- Your objective: Each line of the data below that holds the word "black" is to be reported in full.

=== Section Start ===

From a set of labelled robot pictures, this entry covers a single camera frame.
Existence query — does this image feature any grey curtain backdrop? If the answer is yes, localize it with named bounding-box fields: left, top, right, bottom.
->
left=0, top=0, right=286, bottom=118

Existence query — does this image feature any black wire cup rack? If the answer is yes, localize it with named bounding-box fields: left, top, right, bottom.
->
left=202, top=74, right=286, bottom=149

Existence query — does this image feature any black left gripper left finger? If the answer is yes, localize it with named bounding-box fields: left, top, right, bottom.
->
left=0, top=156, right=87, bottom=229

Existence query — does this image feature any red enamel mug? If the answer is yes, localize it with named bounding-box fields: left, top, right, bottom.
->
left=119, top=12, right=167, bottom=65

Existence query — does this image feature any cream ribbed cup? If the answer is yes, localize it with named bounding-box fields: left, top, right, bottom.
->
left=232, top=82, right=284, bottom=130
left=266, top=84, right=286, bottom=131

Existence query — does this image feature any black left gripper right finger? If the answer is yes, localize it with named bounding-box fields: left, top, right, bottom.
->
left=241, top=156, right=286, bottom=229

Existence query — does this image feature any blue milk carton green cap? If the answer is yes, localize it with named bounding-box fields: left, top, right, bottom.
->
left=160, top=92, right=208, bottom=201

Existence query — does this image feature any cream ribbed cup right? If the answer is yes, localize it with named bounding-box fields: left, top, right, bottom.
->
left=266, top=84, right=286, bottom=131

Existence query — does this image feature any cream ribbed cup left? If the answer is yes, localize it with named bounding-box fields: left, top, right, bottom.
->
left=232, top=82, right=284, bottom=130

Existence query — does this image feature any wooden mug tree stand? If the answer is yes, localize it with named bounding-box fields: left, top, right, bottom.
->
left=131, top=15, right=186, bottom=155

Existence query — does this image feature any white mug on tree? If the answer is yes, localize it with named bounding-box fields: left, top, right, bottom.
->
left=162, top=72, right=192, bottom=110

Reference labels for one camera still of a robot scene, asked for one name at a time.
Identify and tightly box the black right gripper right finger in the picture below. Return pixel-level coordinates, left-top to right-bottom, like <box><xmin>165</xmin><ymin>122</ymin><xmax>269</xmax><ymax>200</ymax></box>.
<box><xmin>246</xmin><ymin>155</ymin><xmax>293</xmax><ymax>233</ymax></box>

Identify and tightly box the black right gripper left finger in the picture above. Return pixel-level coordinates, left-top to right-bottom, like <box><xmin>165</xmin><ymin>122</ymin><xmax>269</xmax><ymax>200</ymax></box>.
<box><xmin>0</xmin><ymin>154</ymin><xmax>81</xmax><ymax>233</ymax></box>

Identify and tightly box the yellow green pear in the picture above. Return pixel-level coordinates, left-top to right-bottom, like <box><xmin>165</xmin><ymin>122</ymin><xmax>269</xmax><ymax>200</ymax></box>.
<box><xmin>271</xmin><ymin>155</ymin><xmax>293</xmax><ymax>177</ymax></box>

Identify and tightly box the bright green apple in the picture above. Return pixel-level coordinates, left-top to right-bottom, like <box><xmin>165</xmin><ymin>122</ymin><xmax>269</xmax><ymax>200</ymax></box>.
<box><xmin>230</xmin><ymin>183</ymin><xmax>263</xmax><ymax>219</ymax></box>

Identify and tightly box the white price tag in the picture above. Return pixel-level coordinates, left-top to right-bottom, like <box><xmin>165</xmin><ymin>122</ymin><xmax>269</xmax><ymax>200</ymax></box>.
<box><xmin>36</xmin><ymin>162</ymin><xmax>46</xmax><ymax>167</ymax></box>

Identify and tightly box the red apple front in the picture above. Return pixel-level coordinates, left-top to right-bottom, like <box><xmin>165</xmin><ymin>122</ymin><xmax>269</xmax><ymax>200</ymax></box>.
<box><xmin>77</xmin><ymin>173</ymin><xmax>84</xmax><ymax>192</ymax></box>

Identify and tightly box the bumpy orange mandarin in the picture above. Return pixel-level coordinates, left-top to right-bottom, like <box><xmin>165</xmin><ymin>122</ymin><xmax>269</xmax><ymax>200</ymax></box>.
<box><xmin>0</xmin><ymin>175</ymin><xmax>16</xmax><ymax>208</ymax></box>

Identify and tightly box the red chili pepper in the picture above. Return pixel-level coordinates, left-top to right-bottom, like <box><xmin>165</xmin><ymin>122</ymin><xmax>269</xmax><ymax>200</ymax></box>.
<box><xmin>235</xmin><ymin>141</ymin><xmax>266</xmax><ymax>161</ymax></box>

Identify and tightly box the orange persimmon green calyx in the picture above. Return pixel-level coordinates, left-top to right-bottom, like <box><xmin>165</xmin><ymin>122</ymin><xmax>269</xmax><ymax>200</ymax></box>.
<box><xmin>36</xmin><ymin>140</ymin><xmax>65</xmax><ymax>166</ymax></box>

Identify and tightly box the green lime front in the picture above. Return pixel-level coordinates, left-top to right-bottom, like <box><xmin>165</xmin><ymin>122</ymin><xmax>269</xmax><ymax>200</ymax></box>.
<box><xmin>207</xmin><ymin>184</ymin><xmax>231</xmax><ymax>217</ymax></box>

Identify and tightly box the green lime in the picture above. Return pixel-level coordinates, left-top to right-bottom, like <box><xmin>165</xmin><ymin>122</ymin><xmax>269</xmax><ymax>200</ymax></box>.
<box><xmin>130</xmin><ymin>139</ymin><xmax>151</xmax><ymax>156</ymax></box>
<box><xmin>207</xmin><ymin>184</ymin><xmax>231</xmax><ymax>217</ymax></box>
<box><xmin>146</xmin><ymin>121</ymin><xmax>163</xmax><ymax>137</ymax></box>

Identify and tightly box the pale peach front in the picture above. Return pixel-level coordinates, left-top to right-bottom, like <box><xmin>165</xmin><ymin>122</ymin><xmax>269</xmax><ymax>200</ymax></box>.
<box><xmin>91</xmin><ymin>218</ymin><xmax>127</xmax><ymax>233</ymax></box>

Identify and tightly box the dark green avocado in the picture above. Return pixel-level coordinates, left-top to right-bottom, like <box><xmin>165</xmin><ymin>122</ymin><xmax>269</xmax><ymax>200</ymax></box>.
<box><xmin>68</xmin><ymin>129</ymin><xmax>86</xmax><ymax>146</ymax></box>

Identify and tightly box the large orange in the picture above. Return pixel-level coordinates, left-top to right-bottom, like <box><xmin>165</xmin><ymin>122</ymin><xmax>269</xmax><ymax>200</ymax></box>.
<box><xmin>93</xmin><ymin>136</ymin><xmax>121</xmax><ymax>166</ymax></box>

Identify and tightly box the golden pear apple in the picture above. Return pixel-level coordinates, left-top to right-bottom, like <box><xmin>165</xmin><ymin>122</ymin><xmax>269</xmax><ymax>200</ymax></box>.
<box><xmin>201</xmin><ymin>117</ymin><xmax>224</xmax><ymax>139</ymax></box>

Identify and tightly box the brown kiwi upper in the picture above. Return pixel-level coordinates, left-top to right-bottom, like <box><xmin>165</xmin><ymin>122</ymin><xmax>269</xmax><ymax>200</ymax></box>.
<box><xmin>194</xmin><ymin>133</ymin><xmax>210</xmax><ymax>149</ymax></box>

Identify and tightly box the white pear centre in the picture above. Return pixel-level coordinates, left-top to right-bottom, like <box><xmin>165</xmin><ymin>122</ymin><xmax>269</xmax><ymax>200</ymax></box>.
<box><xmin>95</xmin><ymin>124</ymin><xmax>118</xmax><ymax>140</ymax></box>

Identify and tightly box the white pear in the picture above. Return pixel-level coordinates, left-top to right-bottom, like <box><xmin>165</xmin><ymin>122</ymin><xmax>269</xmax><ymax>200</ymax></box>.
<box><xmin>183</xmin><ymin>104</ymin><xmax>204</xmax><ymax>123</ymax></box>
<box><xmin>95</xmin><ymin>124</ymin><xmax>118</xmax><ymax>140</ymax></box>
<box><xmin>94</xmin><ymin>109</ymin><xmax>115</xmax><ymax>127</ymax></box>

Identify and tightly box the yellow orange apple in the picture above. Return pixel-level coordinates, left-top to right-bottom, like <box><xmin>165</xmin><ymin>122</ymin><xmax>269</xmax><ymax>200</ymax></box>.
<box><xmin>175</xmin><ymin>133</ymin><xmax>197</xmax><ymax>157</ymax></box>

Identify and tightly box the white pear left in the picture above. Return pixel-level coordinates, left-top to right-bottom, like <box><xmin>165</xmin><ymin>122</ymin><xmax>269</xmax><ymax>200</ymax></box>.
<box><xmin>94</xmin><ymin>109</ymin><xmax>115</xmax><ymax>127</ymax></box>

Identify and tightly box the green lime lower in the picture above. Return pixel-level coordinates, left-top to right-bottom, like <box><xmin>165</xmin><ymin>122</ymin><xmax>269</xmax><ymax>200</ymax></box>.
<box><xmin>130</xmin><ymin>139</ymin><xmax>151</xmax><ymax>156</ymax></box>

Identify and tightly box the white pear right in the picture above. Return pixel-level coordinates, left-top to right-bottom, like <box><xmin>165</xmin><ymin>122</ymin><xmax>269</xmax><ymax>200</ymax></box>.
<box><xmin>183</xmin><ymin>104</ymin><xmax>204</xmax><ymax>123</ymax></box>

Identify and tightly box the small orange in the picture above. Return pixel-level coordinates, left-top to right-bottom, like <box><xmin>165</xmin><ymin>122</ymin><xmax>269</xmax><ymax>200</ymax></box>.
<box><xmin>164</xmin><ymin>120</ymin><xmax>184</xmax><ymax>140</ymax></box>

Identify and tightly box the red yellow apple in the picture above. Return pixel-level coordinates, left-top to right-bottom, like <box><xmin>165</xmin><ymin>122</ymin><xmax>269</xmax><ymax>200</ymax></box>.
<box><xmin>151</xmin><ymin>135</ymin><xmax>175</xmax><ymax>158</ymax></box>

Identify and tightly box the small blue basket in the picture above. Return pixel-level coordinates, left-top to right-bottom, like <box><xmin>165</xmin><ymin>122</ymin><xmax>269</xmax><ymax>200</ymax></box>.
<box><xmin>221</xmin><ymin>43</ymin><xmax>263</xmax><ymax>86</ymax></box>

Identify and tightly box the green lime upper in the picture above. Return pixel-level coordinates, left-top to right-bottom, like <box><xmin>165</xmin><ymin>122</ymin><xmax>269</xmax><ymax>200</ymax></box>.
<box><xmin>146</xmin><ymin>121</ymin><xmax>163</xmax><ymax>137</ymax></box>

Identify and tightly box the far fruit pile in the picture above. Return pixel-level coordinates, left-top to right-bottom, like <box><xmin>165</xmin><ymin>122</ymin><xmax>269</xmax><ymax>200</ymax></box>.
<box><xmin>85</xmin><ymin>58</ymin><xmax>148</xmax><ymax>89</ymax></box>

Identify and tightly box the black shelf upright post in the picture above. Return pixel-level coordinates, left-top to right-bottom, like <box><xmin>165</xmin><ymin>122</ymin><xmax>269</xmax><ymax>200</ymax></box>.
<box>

=== Section End ===

- Answer below:
Existence query — does this image feature any black wire cup rack? If the answer is yes, localize it with named bounding-box fields: left, top, right, bottom.
Existence query — does this image feature any black left gripper left finger? If the answer is yes, localize it with named bounding-box fields: left, top, right, bottom.
Existence query — does this image feature any black left gripper right finger? If the answer is yes, localize it with named bounding-box fields: left, top, right, bottom.
Identify and tightly box the black right gripper right finger in the picture below. Return pixel-level coordinates, left-top to right-bottom, like <box><xmin>165</xmin><ymin>122</ymin><xmax>269</xmax><ymax>200</ymax></box>.
Identify and tightly box the black right gripper left finger in the picture above. Return pixel-level coordinates, left-top to right-bottom, like <box><xmin>165</xmin><ymin>122</ymin><xmax>269</xmax><ymax>200</ymax></box>.
Identify and tightly box the black shelf upright post in the picture above. Return pixel-level coordinates, left-top to right-bottom, like <box><xmin>165</xmin><ymin>122</ymin><xmax>269</xmax><ymax>200</ymax></box>.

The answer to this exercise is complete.